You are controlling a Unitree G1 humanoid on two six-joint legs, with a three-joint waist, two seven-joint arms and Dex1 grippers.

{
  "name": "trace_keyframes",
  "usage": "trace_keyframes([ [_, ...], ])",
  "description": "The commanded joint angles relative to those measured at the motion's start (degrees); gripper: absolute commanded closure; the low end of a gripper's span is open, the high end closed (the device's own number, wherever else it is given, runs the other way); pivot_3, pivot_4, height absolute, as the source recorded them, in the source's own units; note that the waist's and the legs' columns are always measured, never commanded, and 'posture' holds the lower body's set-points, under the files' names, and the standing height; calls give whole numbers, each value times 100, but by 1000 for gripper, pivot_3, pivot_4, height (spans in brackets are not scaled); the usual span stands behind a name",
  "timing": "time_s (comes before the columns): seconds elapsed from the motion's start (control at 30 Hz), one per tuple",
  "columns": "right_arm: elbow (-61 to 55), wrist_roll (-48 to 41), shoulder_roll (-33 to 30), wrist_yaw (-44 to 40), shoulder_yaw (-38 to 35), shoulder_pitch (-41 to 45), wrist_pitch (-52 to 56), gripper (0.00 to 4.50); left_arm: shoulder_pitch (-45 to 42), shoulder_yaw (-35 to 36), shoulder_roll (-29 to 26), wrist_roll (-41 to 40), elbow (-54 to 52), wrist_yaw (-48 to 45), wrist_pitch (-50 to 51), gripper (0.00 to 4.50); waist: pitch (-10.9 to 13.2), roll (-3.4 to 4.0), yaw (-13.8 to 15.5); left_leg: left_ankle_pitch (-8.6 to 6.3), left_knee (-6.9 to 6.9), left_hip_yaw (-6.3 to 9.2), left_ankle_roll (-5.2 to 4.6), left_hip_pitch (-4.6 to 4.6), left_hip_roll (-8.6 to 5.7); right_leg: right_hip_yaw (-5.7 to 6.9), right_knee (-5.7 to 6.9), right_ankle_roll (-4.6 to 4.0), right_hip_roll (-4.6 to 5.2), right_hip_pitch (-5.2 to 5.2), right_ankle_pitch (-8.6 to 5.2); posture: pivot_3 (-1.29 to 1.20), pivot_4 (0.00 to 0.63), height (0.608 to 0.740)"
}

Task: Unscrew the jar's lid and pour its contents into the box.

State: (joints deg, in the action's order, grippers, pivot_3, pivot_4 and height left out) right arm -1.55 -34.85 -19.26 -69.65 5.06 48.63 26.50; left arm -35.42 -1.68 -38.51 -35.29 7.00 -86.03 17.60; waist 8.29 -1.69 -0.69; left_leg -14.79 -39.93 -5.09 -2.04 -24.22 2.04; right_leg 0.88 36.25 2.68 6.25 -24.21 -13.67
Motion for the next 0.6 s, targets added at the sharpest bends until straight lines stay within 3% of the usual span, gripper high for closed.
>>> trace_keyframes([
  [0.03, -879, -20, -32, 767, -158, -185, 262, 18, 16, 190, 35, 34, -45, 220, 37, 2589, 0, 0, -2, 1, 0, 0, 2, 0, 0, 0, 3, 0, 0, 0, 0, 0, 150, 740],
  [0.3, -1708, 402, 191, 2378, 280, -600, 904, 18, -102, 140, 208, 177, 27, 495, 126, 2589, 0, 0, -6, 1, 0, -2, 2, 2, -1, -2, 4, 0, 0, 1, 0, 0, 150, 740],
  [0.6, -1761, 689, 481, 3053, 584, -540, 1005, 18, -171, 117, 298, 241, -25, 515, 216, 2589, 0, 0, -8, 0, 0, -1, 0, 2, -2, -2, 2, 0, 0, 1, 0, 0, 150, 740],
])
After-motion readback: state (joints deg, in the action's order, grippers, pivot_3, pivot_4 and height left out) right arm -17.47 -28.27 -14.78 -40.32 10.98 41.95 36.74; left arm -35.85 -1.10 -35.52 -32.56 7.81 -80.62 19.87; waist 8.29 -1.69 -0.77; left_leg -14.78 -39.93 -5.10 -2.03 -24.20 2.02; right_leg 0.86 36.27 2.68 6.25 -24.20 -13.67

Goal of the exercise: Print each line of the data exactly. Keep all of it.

Task solution:
You are controlling a Unitree G1 humanoid on two six-joint legs, with a three-joint waist, two seven-joint arms and Dex1 grippers.

{
  "name": "trace_keyframes",
  "usage": "trace_keyframes([ [_, ...], ])",
  "description": "The commanded joint angles relative to those measured at the motion's start (degrees); gripper: absolute commanded closure; the low end of a gripper's span is open, the high end closed (the device's own number, wherever else it is given, runs the other way); pivot_3, pivot_4, height absolute, as the source recorded them, in the source's own units; note that the waist's and the legs' columns are always measured, never commanded, and 'posture' holds the lower body's set-points, under the files' names, and the standing height; calls give whole numbers, each value times 100, but by 1000 for gripper, pivot_3, pivot_4, height (spans in brackets are not scaled); the usual span stands behind a name",
  "timing": "time_s (comes before the columns): seconds elapsed from the motion's start (control at 30 Hz), one per tuple",
  "columns": "right_arm: elbow (-61 to 55), wrist_roll (-48 to 41), shoulder_roll (-33 to 30), wrist_yaw (-44 to 40), shoulder_yaw (-38 to 35), shoulder_pitch (-41 to 45), wrist_pitch (-52 to 56), gripper (0.00 to 4.50); left_arm: shoulder_pitch (-45 to 42), shoulder_yaw (-35 to 36), shoulder_roll (-29 to 26), wrist_roll (-41 to 40), elbow (-54 to 52), wrist_yaw (-48 to 45), wrist_pitch (-50 to 51), gripper (0.00 to 4.50); waist: pitch (-10.9 to 13.2), roll (-3.4 to 4.0), yaw (-13.8 to 15.5); left_leg: left_ankle_pitch (-8.6 to 6.3), left_knee (-6.9 to 6.9), left_hip_yaw (-6.3 to 9.2), left_ankle_roll (-5.2 to 4.6), left_hip_pitch (-4.6 to 4.6), left_hip_roll (-8.6 to 5.7); right_leg: right_hip_yaw (-5.7 to 6.9), right_knee (-5.7 to 6.9), right_ankle_roll (-4.6 to 4.0), right_hip_roll (-4.6 to 5.2), right_hip_pitch (-5.2 to 5.2), right_ankle_pitch (-8.6 to 5.2); posture: pivot_3 (-1.29 to 1.20), pivot_4 (0.00 to 0.63), height (0.608 to 0.740)"
}

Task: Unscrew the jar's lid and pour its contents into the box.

State: (joints deg, in the action's order, grippers, pivot_3, pivot_4 and height left out) right arm -1.55 -34.85 -19.26 -69.65 5.06 48.63 26.50; left arm -35.42 -1.68 -38.51 -35.29 7.00 -86.03 17.60; waist 8.29 -1.69 -0.69; left_leg -14.79 -39.93 -5.09 -2.04 -24.22 2.04; right_leg 0.88 36.25 2.68 6.25 -24.21 -13.67
Motion for the next 0.6 s, targets added at the sharpest bends until straight lines stay within 3% of the usual span, gripper high for closed.
>>> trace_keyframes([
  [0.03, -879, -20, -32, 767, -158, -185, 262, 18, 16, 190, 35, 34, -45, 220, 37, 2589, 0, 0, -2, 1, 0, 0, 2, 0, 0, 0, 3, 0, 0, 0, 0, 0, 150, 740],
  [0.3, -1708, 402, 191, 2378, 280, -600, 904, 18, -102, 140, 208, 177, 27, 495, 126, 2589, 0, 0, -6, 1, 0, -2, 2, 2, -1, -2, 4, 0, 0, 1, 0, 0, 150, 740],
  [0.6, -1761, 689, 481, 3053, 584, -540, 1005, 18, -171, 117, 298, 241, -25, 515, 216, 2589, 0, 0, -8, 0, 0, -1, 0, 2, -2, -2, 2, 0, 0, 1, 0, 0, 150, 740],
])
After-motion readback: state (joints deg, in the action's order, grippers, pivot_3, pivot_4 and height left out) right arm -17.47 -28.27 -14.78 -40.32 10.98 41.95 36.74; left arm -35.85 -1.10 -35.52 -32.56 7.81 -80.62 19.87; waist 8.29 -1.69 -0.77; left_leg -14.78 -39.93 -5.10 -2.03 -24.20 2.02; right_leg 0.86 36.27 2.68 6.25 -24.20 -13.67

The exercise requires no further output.